▶ _WHAT THIS TASK INVOLVES_:
The expected output is the data itself, duplicated in full.

[Start of section]

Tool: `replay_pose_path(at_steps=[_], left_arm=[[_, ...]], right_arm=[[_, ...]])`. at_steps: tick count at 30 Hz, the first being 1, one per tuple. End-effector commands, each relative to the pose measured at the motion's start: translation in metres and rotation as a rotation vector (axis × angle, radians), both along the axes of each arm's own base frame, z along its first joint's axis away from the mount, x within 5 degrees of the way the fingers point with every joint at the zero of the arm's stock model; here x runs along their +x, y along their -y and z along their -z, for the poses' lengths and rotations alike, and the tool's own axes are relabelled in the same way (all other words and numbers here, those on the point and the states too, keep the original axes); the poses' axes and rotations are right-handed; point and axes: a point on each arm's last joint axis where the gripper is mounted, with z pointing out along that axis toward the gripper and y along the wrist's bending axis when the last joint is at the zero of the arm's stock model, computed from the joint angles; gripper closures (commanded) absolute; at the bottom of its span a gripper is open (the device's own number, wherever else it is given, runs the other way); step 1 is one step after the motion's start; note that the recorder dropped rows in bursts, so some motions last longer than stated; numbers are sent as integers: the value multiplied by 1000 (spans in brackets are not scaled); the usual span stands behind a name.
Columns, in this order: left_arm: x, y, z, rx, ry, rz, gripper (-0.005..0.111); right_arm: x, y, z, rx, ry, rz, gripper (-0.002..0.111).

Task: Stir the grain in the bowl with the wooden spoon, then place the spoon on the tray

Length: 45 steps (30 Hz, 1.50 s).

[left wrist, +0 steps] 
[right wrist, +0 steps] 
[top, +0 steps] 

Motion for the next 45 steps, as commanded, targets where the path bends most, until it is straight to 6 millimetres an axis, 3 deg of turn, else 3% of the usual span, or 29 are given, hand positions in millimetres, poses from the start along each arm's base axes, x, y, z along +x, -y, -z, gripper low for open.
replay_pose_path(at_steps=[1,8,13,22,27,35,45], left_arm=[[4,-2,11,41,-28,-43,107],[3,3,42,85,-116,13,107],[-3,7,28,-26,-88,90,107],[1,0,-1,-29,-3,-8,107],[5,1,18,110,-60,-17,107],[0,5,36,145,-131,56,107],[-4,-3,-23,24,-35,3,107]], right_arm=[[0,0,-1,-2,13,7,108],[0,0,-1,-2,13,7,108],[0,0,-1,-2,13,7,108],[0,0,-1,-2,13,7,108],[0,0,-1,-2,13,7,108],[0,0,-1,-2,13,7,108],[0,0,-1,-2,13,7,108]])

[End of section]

▶ _EXERCISE RESULT_:
Tool: `replay_pose_path(at_steps=[_], left_arm=[[_, ...]], right_arm=[[_, ...]])`. at_steps: tick count at 30 Hz, the first being 1, one per tuple. End-effector commands, each relative to the pose measured at the motion's start: translation in metres and rotation as a rotation vector (axis × angle, radians), both along the axes of each arm's own base frame, z along its first joint's axis away from the mount, x within 5 degrees of the way the fingers point with every joint at the zero of the arm's stock model; here x runs along their +x, y along their -y and z along their -z, for the poses' lengths and rotations alike, and the tool's own axes are relabelled in the same way (all other words and numbers here, those on the point and the states too, keep the original axes); the poses' axes and rotations are right-handed; point and axes: a point on each arm's last joint axis where the gripper is mounted, with z pointing out along that axis toward the gripper and y along the wrist's bending axis when the last joint is at the zero of the arm's stock model, computed from the joint angles; gripper closures (commanded) absolute; at the bottom of its span a gripper is open (the device's own number, wherever else it is given, runs the other way); step 1 is one step after the motion's start; note that the recorder dropped rows in bursts, so some motions last longer than stated; numbers are sent as integers: the value multiplied by 1000 (spans in brackets are not scaled); the usual span stands behind a name.
Columns, in this order: left_arm: x, y, z, rx, ry, rz, gripper (-0.005..0.111); right_arm: x, y, z, rx, ry, rz, gripper (-0.002..0.111).

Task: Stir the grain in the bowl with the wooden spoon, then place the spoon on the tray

Length: 45 steps (30 Hz, 1.50 s).

[left wrist, +0 steps] 
[right wrist, +0 steps] 
[top, +0 steps] 

Motion for the next 45 steps, as commanded, targets where the path bends most, until it is straight to 6 millimetres an axis, 3 deg of turn, else 3% of the usual span, or 29 are given, hand positions in millimetres, poses from the start along each arm's base axes, x, y, z along +x, -y, -z, gripper low for open.
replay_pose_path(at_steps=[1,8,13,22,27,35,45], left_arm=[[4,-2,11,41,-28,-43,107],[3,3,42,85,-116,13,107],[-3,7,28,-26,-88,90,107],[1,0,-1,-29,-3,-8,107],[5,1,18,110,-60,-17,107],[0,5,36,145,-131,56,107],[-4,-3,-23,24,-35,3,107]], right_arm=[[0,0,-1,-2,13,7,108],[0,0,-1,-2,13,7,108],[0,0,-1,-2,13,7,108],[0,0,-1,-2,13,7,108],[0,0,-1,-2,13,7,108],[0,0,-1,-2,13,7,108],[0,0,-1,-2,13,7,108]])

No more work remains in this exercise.